Hillary Clinton was a flawed candidate but a resilient, intelligent, and competent leader, who never overcame her image among millions of voters as untrustworthy and entitled. Some of this was the result of her ingrown instinct for suspicion, developed over the years after one bogus “scandal” after another. And yet, somehow, no matter how long and committed her earnest public service, she was less trusted than Trump, a flim-flam man who cheated his customers, investors, and contractors; a hollow man whose countless statements and behavior reflect a human being of dismal qualities—greedy, mendacious, and bigoted. His level of egotism is rarely exhibited outside of a clinical environment.

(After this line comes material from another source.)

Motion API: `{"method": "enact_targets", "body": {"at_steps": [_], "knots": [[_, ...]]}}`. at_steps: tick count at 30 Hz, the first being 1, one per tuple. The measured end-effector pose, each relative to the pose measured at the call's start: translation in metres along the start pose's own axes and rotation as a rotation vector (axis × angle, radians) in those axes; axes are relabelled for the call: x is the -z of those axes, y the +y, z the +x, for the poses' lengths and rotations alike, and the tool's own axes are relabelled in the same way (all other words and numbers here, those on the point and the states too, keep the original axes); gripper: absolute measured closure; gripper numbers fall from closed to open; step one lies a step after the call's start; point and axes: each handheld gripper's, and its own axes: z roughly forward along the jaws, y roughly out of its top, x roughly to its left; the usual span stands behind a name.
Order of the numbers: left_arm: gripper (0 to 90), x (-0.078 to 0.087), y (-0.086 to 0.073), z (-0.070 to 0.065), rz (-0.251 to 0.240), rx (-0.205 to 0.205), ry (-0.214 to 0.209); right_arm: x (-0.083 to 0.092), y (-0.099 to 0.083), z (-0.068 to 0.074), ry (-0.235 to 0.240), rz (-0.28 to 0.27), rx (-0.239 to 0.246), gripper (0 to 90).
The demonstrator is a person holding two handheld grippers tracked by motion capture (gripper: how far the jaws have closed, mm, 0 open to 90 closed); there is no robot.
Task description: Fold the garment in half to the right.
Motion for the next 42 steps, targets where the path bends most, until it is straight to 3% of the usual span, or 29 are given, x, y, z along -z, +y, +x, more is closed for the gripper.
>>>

For eight years, the country has lived with Barack Obama as its President. Too often, we tried to diminish the racism and resentment that bubbled under the cyber-surface. But the information loop had been shattered. On Facebook, articles in the traditional, fact-based press look the same as articles from the conspiratorial alt-right media. Spokesmen for the unspeakable now have access to huge audiences. This was the cauldron, with so much misogynistic language, that helped to demean and destroy Clinton. The alt-right press was the purveyor of constant lies, propaganda, and conspiracy theories that Trump used as the oxygen of his campaign. Steve Bannon, a pivotal figure at Breitbart, was his propagandist and campaign manager.

It is all a dismal picture. Late last night, as the results were coming in from the last states, a friend called me full of sadness, full of anxiety about conflict, about war. Why not leave the country? But despair is no answer. To combat authoritarianism, to call out lies, to struggle honorably and fiercely in the name of American ideals—that is what is left to do. That is all there is to do.”